BURLINGTON — Chief Administrative Officer Beth Anderson is leaving her post at the end of the month to become the president and CEO of Vermont Information Technology Leaders.
VITL is a nonprofit organization that operates the Vermont Health Information Exchange, a statewide data network that gives health care providers electronic access to patient data.
Anderson became the city’s first chief innovation officer in 2015 before becoming the city’s first female CAO in 2018. Her signature achievement as CIO was launching the BTVStat initiative, prioritizing the use of data across city departments.
Dr. Bruce Bullock, the chair of VITL’s board, said Anderson’s background in improving the use of data in both the public and private sectors makes her well-equipped for the job.
“She has a great combination of, as I read it, determination and a depth of understanding around information technology and the ability to understand a complicated area of the interface between policy, health care and Vermont’s values,” Bullock said.
Anderson’s appointment comes after VITL’s former CEO, Mike Smith, left the organization to become the secretary of the Agency of Human Services last month.
Smith had been credited with steering the organization away from financial and administrative trouble, downsizing its operations and boosting the number of patient records in its system.
Announcing Anderson’s appointment, VITL said she will build on Smith’s work and “significantly improve the value of VITL’s data repository to providers and patients.”
Burlington Mayor Miro Weinberger said at the time of her promotion to CAO that Anderson had helped improve the city’s technology systems, “everything from updating terribly outdated firewalls to creating a help desk for city staffers, and improvements to the way in which city uses basic technology.”
The chief administrative officer leads the city’s budgeting process and oversees the city’s clerk/treasurer office.
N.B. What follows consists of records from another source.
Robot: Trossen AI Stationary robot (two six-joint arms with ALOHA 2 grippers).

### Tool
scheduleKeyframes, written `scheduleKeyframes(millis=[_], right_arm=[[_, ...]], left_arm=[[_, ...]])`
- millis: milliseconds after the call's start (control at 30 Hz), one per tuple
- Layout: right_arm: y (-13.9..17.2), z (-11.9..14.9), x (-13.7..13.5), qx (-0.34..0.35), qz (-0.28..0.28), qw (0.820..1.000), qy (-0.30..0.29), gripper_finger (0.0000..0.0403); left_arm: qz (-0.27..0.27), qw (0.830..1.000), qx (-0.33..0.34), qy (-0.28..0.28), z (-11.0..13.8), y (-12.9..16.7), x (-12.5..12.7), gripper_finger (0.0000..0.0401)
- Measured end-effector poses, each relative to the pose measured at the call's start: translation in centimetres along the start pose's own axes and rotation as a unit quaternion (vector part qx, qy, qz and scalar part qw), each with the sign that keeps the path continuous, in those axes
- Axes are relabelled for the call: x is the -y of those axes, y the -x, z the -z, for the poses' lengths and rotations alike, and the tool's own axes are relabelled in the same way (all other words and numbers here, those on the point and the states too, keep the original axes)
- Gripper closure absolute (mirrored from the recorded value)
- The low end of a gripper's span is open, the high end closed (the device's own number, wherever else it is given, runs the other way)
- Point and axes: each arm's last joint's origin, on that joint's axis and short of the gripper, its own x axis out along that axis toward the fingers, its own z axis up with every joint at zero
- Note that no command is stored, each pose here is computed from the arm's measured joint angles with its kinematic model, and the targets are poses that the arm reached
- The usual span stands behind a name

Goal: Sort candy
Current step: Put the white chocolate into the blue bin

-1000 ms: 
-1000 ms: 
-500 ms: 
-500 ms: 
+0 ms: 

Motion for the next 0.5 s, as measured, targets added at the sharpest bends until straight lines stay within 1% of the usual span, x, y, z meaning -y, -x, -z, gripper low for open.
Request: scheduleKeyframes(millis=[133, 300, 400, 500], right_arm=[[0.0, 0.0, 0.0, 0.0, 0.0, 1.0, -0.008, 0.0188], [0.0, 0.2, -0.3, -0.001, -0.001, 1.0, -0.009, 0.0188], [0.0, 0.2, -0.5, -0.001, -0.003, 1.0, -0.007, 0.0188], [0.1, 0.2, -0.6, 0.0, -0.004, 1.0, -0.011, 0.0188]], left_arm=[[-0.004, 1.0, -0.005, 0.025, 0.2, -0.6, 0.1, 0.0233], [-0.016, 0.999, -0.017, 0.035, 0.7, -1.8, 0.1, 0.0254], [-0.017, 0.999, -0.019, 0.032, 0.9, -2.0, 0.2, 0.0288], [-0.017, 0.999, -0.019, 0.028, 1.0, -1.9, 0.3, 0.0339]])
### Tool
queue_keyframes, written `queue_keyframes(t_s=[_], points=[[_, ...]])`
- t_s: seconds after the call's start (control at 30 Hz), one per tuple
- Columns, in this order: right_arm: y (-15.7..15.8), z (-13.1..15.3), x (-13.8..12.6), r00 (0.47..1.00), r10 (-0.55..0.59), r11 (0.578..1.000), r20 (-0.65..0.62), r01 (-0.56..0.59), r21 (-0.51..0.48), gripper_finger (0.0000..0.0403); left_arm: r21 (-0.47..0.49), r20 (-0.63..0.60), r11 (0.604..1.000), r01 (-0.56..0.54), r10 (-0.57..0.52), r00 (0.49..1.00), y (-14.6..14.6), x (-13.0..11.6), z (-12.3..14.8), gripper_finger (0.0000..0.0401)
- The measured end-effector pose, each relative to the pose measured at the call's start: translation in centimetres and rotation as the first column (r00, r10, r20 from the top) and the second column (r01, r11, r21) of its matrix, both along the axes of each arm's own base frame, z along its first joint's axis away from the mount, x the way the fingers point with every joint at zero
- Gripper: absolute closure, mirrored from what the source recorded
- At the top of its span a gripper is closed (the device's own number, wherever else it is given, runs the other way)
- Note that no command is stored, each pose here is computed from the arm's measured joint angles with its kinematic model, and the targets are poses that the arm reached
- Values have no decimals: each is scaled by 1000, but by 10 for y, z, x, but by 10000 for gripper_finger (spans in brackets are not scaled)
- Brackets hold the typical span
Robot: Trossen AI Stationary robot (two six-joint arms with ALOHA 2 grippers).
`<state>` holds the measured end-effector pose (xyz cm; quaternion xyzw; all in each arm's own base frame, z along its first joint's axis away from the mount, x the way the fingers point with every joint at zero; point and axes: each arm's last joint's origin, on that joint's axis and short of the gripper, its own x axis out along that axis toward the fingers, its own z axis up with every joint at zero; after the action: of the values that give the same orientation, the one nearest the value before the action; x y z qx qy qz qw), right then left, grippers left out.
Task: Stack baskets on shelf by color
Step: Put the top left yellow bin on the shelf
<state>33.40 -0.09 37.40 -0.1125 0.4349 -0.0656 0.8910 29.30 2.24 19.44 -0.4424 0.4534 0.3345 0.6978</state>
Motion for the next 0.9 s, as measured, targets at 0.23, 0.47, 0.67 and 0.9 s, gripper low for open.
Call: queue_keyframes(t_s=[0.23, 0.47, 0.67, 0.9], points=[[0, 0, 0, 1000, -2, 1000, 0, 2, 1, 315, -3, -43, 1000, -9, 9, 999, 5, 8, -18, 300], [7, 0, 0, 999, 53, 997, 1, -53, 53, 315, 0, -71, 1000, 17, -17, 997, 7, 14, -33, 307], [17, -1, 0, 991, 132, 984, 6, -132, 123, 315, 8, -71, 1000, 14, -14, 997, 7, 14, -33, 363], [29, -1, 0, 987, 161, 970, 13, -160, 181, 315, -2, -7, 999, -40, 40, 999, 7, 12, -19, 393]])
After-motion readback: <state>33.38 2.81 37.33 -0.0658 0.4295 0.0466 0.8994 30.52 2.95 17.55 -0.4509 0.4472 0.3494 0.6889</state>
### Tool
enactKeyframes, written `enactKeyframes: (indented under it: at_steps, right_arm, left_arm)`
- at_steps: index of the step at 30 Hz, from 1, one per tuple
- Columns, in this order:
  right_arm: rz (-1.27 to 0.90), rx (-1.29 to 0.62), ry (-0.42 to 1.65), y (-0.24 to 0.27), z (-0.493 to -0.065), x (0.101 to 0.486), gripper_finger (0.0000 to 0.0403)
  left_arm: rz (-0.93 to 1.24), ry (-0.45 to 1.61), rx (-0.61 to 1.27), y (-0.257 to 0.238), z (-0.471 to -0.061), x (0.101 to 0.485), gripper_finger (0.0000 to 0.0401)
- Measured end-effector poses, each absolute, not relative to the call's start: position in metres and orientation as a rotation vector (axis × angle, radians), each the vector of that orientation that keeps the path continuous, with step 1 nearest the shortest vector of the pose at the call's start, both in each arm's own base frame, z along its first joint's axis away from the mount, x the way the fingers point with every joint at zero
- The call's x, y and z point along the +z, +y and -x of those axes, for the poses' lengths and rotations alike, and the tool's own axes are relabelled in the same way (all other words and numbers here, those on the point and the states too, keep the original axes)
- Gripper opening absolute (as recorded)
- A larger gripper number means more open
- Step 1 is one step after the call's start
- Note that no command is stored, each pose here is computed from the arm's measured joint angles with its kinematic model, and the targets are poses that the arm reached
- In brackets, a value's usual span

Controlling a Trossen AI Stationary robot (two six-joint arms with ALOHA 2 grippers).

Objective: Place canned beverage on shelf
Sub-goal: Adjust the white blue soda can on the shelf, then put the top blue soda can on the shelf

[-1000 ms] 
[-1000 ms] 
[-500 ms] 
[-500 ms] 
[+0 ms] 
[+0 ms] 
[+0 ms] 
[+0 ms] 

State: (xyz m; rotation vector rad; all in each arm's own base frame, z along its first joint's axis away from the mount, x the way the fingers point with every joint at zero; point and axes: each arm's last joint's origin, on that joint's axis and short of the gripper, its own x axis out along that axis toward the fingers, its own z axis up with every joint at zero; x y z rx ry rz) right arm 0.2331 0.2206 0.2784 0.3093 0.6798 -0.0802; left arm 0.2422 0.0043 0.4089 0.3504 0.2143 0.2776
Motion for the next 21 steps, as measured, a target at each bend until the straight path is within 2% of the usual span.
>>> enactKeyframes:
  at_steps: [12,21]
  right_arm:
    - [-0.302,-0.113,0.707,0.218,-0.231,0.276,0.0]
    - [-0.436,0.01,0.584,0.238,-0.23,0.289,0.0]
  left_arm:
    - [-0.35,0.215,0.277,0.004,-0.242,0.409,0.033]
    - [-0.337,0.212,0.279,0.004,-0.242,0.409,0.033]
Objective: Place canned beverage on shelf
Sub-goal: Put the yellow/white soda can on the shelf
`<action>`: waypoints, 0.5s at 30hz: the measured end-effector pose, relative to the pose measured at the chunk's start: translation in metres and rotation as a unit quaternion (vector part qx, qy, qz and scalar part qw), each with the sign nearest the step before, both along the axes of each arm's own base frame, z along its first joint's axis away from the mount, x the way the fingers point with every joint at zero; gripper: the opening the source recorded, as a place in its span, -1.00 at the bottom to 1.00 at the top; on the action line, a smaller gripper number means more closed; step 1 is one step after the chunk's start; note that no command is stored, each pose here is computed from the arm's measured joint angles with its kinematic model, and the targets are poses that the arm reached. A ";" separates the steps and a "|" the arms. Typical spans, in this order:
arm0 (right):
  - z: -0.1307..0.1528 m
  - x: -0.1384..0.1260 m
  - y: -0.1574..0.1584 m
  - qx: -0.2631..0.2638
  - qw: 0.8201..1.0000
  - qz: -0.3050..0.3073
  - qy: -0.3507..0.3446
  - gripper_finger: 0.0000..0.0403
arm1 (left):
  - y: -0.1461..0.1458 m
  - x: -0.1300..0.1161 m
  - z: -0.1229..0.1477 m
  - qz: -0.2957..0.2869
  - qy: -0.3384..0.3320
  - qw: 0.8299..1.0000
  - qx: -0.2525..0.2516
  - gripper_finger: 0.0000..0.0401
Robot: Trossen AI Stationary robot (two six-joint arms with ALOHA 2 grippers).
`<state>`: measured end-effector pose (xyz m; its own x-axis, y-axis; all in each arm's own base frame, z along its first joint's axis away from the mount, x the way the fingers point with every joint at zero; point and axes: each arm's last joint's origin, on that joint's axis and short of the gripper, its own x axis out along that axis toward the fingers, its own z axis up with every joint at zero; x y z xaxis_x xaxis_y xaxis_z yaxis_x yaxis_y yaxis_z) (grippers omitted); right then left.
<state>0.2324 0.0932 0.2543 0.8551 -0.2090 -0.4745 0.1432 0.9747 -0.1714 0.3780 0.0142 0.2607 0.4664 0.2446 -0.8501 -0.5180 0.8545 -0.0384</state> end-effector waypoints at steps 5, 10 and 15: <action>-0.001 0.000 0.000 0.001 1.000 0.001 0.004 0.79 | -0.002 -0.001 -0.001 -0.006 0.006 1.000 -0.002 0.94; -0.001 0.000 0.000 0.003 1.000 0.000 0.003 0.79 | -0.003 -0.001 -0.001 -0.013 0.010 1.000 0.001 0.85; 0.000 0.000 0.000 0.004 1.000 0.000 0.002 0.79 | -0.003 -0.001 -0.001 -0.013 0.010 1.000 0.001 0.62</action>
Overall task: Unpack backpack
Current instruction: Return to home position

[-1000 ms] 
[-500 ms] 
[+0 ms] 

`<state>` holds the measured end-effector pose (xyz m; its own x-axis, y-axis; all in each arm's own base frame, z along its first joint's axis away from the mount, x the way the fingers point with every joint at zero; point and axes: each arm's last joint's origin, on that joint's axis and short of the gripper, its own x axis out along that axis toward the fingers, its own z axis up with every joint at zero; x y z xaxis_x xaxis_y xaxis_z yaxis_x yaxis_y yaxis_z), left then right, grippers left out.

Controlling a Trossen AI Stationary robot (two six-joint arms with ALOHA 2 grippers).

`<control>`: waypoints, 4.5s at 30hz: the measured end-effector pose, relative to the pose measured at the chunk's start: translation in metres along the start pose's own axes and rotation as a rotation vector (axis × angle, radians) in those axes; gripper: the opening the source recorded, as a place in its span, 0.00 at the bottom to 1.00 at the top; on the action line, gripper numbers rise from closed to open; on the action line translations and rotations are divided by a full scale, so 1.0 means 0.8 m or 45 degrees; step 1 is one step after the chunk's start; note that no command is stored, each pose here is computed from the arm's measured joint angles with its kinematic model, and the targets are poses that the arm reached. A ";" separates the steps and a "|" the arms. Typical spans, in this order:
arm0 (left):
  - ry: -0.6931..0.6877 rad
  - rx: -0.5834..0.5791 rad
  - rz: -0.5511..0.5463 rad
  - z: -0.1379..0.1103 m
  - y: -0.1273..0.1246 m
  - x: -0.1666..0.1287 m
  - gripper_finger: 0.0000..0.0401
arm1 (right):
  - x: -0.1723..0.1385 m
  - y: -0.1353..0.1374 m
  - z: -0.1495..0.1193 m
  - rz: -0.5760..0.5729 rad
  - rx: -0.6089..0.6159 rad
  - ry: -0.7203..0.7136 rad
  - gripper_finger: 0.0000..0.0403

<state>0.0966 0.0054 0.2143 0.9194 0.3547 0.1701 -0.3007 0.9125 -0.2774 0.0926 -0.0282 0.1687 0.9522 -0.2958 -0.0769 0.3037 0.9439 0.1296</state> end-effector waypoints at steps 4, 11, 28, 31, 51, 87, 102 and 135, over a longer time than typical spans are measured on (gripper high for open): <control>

Anderson led the city through two budgeting processes, Weinberger said.
In recent years, the city has drastically improved its credit rating, which cratered in 2010 after then-Mayor Bob Kiss diverted $17 million in taxpayer funds to keep Burlington Telecom afloat.
Moody’s Investors Services, a credit rating agency, upgraded the city to its 2009 credit rating this summer. Weinberger has made restoring the city’s financial health a key focus of his tenure as mayor.

Weinberger said in a press release announcing Anderson’s departure that she had played a crucial role in those efforts by rebuilding the city’s unassigned fund balance, ensuring clean audits and drafting new debt and pension policies.
“She has been a huge part of some of the City’s most significant recent successes, restoring our financial standing and broadly improving municipal operations through data analysis and the hard work of continuous improvement,” he said. “We will miss Beth in City Hall and wish her the best in her exciting new role.”
Before coming to Vermont, Anderson worked in finance, serving as vice president of eCommerce at Goldman Sachs Asset Management and job manager at Oliver Wyman, according to VITL.